Transformer-Based ASR Incorporating Time-Reduction Layer and Fine-Tuning with Self-Knowledge Distillation

Md. Akmal Haidar, Chao Xing, Mehdi Rezagholizadeh

Reducing the input sequence length of speech features to alleviate the complexity of alignment between speech features and text transcript by sub-sampling approaches is an important way to get better results in end-to-end (E2E) automatic speech recognition (ASR) systems. This issue is more important in Transformer-based ASR, because the self-attention mechanism in Transformers has O(n2) order of complexity in both training and inference. In this paper, we propose a Transformer-based ASR model with the time-reduction layer, in which we incorporate time-reduction layer inside transformer encoder layers in addition to traditional sub-sampling methods to input features that further reduce the frame-rate.
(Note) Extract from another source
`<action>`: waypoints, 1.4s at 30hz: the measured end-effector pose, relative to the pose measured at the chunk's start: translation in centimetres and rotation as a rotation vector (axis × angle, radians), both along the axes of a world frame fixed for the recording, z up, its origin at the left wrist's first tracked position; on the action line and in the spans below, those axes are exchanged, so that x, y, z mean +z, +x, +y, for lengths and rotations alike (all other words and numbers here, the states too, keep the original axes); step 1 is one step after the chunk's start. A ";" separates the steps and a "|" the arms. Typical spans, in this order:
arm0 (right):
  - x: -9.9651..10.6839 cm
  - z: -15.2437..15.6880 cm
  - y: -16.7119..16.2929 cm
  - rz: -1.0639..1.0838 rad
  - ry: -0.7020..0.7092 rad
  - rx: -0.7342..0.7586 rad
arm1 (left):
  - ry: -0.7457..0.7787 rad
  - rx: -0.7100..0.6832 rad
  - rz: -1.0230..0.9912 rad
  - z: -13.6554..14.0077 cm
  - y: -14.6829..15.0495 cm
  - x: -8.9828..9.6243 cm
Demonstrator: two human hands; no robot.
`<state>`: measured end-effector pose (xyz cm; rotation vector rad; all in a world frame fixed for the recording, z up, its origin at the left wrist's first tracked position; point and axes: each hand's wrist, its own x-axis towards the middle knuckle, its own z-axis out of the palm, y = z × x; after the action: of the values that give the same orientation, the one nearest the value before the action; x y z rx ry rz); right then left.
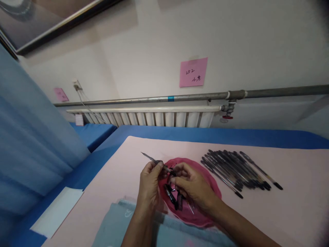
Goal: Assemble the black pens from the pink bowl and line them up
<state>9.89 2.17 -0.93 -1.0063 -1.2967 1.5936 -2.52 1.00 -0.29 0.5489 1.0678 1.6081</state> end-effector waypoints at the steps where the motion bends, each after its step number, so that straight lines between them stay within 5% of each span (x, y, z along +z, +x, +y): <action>1: -0.1 0.0 0.0 -0.021 0.054 -0.017 | 0.000 0.001 -0.002 0.0 0.0 0.0; 8: 0.1 -0.3 0.5 -0.392 0.426 -0.003 | 0.004 0.002 0.000 0.0 -0.1 -0.2; 42: 0.0 0.4 1.2 -0.704 0.795 0.025 | 0.006 -0.018 0.063 0.0 -0.2 -0.4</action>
<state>11.10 2.61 -0.93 -1.0340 -2.1703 0.5799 -2.71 0.98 -0.73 0.6146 1.1021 1.5879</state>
This can help in reducing the computational cost of the self-attention process for training and inference with performance improvement. Moreover, we introduce a fine-tuning approach for pre-trained ASR models using self-knowledge distillation (S-KD) which further improves the performance of our ASR model. Experiments on LibriSpeech datasets show that our proposed methods outperform all other Transformer-based ASR systems. Furthermore, with language model (LM) fusion, we achieve new state-of-the-art word error rate (WER) results for Transformer-based ASR models with just 30 million parameters trained without any external data.